An actinoform or actiniform describes a collection of marine, low-level clouds that take a distinct shape. They are named after the Greek word for "ray" due to their radial structure. Actinoform clouds can spread out over 300 km across and thus cannot be easily seen with the naked eye. In addition, actinoform clouds can form "trains" that are up to six times the length of the original cloud field, yet they maintain their own distinct identity.

== Description ==
In a satellite image, they look like distinct leaf-like or spokes-on-a-wheel patterns that stand out from the rest of the low-lying cloud field. However, why they have this shape or how they are formed is not known, but recent evidence suggests that the interaction of both radiation and precipitation may help to organize them on the mesoscale. The individual convective cells that collectively make up an actinoform cloud are quite shallow, with heights generally less than 2 km, and would be classified as stratocumulus clouds by an observer on the ground. Given the extensive mesoscale organization of these clouds, it is appropriate to describe them as marine stratocumulus cloud system (MSCS) in analogy with their deeper counterpart, the mesoscale convective system.

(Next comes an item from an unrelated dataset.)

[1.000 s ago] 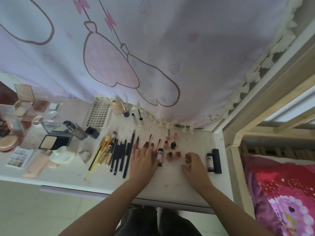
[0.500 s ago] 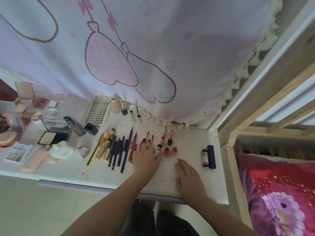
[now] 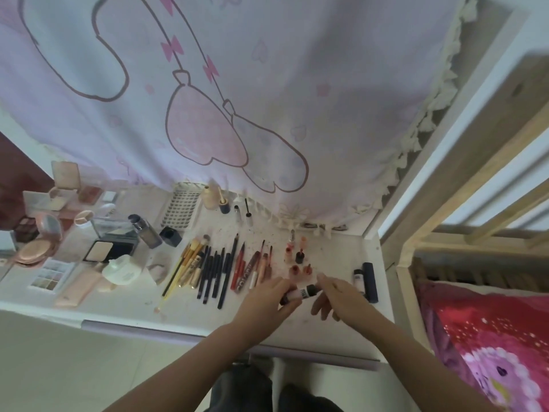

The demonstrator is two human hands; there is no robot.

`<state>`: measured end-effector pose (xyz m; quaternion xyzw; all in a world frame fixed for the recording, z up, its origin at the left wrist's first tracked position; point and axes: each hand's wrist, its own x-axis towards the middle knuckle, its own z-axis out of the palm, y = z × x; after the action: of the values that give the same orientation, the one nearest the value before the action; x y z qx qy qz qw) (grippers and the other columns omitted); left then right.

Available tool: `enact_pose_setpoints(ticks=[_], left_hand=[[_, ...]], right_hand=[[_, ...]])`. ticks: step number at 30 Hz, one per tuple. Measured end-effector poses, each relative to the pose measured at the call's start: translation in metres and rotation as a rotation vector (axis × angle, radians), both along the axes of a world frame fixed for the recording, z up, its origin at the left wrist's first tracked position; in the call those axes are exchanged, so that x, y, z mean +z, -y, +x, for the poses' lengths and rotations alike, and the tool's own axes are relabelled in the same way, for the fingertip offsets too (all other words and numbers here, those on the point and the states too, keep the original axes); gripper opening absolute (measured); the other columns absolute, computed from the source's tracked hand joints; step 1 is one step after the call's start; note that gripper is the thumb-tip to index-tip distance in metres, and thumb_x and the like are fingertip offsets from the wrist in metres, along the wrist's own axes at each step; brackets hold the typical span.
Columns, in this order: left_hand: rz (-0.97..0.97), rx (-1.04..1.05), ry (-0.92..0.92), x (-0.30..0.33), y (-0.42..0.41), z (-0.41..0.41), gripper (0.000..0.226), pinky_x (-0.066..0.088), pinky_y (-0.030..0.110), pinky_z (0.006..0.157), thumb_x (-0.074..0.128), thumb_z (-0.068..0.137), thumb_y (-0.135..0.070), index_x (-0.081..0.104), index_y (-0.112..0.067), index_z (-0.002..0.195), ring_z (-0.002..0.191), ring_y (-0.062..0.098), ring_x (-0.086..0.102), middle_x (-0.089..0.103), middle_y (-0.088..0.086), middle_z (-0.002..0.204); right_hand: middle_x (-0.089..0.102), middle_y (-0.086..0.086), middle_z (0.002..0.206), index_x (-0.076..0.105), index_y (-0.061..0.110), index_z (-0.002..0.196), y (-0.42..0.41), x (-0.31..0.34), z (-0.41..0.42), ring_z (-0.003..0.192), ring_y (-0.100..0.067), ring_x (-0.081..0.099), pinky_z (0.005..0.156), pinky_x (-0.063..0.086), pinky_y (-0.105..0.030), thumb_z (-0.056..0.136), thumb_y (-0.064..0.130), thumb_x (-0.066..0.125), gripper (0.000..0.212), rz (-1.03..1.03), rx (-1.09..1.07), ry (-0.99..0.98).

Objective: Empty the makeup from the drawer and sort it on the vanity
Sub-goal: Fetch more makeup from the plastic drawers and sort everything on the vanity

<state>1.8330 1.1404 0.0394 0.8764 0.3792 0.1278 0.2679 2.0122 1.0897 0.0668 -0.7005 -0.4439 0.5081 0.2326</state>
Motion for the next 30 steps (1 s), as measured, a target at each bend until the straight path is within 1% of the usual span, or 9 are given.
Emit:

== History and climatology ==
Actinoform clouds were discovered in the 1960s soon after the launch of the TIROS V weather satellite. But until the late 1990s, scientists had dismissed them as merely a relatively uncommon transitional form between open- and closed-cell formations of stratocumulus clouds. The term "actinoform" was not included in the 2000 edition of the Glossary of Meteorology, which is considered to be the comprehensive reference work for meteorologists. However, these clouds are much more prevalent and complex than was originally thought.

Careful study of MISR images of the western coast of Peru revealed that actinoform-like clouds showed up roughly a quarter of the time as distinct formations within the more common, stratocumulus clouds in that region. Closer examination showed that actinoform clouds occur worldwide in nearly every region where marine stratus or stratocumulus clouds are common, particularly off the western coasts of continents—especially off Peru, Namibia, Western Australia, and Southern California. Such cloud systems are persistent year-round off the coast, yet in certain seasons they blow ashore and create the "June Gloom" effect on land. These cloud systems rarely form near the equator.

== Meteorological effects ==
The effect of actinoform clouds on weather systems and climate patterns is still being analyzed. Meteorology professor Bjorn Stevens of the University of California, Los Angeles theorizes that they, in conjunction with open-cell stratocumulus clouds, are associated with drizzle formation. Observations from field studies in both the northeastern and southeastern Pacific seem to indicate that when marine stratus and stratocumulus clouds exist alone, in the absence of these open cells, the cloud formations are associated with light, or no, drizzle.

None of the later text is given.